Buna rağmen Cumhurbaşkanı Erdoğan'ın Trump'la ilişkisini dostluk çerçevesinde tutmaya çalıştığı gözleniyor. Ki, bu konuda son derece haklı. Bir ülkenin geleceğini omuzlamayanlar için dostluklar da büyük önem taşır, düşmanlıklar da. Nitekim yönetim sorumluluğunu üstlenen liderlerin kuracakları ilişkiler, geliştirecekleri dostluklar, bu konuda verecekleri kararlar bir ülkenin geleceğine yakından etki etmektedir.
Siyasi muhalefet ile Çin ve Rus lobisinin en büyük arzusu Erdoğan ile Trump arasındaki dostluğun bozulması, aralarının açılması ve hatta birbirine düşman olmalarıdır. Bü yüzden her gün kamuoyunu da özenle kışkırtmaya, provake etmeye çalışmaktadırlar.
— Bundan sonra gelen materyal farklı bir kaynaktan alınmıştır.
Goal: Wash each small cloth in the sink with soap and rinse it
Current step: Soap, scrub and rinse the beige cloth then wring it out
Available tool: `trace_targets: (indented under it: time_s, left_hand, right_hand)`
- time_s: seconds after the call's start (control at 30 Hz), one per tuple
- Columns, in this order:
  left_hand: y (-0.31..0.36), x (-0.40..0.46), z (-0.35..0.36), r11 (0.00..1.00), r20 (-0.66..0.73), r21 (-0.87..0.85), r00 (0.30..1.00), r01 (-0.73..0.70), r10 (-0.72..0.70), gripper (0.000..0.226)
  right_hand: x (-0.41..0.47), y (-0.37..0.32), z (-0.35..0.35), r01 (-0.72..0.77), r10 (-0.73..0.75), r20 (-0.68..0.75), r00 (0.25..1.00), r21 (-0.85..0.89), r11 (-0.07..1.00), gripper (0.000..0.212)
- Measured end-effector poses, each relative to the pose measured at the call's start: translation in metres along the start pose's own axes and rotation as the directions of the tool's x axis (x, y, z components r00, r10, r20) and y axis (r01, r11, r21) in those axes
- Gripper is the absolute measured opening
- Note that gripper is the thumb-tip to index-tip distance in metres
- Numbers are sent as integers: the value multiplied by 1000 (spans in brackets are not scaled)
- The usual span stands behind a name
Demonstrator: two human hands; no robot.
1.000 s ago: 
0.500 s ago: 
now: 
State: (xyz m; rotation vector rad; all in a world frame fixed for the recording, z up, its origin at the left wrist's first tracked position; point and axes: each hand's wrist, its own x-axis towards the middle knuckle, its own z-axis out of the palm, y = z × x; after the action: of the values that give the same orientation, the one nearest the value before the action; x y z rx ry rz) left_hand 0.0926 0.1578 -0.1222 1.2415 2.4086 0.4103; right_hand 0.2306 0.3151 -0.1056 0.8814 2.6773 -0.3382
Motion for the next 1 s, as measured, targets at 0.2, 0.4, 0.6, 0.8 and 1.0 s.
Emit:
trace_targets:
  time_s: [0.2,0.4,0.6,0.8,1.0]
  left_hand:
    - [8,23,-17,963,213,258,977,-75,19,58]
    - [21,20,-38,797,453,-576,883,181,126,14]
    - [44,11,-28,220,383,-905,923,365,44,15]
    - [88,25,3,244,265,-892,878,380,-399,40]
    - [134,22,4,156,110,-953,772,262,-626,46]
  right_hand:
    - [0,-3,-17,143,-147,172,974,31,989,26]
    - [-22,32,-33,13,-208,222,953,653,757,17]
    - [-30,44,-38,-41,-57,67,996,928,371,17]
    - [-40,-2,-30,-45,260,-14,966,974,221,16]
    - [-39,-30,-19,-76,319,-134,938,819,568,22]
Oysa Erdoğan, Trump'a hem meydan okuyan hem de dostluk ilişkisi geliştirmeyi başarabilen bir lider. Bu konuda kimse Erdoğan'a toz konduramaz. Erdoğan'ı Trump karşısında küçük düşürmeye çalışan propagandanın da hiçbir karşılığı yok. Batı ile ilişkilerde kimse Erdoğan kadar cesur ve mert olmadı bugüne kadar. Kimse onun kadar Batı sistemine karşı diklenme cesareti gösteremedi. Batılı hükümetlerden her gün yardım ve destek dilenen muhalefetin bu konuda Erdoğan'a karşı kişilik taslaması son derece komik ve absürt.